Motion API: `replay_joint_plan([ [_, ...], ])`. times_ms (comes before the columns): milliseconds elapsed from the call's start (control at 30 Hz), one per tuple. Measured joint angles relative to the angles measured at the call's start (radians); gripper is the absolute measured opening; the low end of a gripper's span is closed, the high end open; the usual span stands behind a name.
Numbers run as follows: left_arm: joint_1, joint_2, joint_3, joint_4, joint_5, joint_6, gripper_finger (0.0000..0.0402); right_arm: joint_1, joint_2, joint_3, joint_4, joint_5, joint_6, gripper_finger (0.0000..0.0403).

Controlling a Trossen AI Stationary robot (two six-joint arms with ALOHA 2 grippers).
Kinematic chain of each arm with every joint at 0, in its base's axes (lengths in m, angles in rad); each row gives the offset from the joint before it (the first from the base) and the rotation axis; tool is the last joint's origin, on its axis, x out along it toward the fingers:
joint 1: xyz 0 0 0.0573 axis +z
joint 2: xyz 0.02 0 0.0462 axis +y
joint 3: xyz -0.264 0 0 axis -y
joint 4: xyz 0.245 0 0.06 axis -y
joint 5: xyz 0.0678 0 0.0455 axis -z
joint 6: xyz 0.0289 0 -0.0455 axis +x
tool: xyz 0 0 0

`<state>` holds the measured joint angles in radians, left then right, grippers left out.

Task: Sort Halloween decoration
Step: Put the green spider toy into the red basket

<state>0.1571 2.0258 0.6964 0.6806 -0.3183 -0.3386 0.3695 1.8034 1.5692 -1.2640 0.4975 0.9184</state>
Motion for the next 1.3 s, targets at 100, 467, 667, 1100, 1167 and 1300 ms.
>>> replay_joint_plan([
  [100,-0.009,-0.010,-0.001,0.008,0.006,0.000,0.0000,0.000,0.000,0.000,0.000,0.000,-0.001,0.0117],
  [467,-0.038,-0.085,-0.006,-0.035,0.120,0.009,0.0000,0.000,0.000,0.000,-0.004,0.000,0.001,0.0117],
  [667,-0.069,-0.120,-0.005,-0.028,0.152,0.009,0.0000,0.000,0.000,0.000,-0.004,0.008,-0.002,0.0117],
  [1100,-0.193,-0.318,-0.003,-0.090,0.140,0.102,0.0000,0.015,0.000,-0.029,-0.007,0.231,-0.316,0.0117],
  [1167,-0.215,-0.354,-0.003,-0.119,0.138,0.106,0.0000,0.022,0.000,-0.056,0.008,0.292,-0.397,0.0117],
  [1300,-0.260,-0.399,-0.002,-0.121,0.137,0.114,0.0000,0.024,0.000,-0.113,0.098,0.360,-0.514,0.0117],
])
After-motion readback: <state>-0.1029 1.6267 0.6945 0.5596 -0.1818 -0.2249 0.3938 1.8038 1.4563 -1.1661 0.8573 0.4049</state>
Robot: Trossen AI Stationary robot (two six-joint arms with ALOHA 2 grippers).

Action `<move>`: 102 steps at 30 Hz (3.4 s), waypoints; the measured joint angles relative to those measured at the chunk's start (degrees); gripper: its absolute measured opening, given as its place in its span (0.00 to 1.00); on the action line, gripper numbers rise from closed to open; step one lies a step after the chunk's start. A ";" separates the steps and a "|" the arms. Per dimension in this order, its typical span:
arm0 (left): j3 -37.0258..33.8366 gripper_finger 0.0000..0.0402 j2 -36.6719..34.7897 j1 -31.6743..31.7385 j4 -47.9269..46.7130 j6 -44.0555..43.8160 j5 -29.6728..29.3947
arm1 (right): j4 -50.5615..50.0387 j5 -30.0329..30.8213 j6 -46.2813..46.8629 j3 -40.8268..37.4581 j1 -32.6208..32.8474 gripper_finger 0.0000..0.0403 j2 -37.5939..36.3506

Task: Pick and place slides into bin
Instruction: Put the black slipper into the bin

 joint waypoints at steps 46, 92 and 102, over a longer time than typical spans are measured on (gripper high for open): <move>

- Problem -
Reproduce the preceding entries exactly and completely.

- Response to the exercise -
Motion API: `replay_joint_plan([ [_, ...], ])`. times_ms (comes before the columns): milliseconds elapsed from the call's start (control at 30 Hz), one per tuple. Measured joint angles relative to the angles measured at the call's start (radians); gripper is the absolute measured opening; the low end of a gripper's span is closed, the high end open; the usual span stands behind a name.
Numbers run as follows: left_arm: joint_1, joint_2, joint_3, joint_4, joint_5, joint_6, gripper_finger (0.0000..0.0402); right_arm: joint_1, joint_2, joint_3, joint_4, joint_5, joint_6, gripper_finger (0.0000..0.0403).

Controlling a Trossen AI Stationary robot (two six-joint arms with ALOHA 2 grippers).
Kinematic chain of each arm with every joint at 0, in its base's axes (lengths in m, angles in rad); each row gives the offset from the joint before it (the first from the base) and the rotation axis; tool is the last joint's origin, on its axis, x out along it toward the fingers:
joint 1: xyz 0 0 0.0573 axis +z
joint 2: xyz 0.02 0 0.0462 axis +y
joint 3: xyz -0.264 0 0 axis -y
joint 4: xyz 0.245 0 0.06 axis -y
joint 5: xyz 0.0678 0 0.0455 axis -z
joint 6: xyz 0.0289 0 -0.0455 axis +x
tool: xyz 0 0 0

`<state>` holds the measured joint angles in radians, left then right, grippers left out.

Task: Sort Halloween decoration
Step: Put the green spider toy into the red basket

<state>0.1571 2.0258 0.6964 0.6806 -0.3183 -0.3386 0.3695 1.8034 1.5692 -1.2640 0.4975 0.9184</state>
Motion for the next 1.3 s, targets at 100, 467, 667, 1100, 1167 and 1300 ms.
>>> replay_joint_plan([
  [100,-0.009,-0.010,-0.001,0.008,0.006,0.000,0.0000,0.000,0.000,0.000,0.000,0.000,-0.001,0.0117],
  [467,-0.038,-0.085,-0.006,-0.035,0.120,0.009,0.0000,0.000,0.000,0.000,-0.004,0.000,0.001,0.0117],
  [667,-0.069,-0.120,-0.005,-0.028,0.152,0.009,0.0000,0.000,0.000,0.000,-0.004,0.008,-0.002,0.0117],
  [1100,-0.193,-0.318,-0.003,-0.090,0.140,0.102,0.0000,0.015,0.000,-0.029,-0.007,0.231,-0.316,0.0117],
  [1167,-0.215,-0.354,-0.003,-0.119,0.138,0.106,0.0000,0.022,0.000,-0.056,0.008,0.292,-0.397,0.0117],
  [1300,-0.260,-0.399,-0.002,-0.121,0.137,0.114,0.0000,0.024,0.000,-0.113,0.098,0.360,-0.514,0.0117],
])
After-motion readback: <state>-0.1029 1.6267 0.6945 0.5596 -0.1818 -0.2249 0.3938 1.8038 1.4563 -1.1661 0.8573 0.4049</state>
Robot: Trossen AI Stationary robot (two six-joint arms with ALOHA 2 grippers).

Action `<move>`: 102 steps at 30 Hz (3.4 s), waypoints; the measured joint angles relative to those measured at the chunk's start (degrees); gripper: its absolute measured opening, given as its place in its span (0.00 to 1.00); on the action line, gripper numbers rise from closed to open; step one lies a step after the chunk's start. A ";" separates the steps and a "|" the arms. Per dimension in this order, its typical span:
arm0 (left): j3 -37.0258..33.8366 gripper_finger 0.0000..0.0402 j2 -36.6719..34.7897 j1 -31.6743..31.7385 j4 -47.9269..46.7130 j6 -44.0555..43.8160 j5 -29.6728..29.3947
arm1 (right): j4 -50.5615..50.0387 j5 -30.0329..30.8213 j6 -46.2813..46.8629 j3 -40.8268..37.4581 j1 -32.6208..32.8474 gripper_finger 0.0000..0.0403 j2 -37.5939..36.3506

Task: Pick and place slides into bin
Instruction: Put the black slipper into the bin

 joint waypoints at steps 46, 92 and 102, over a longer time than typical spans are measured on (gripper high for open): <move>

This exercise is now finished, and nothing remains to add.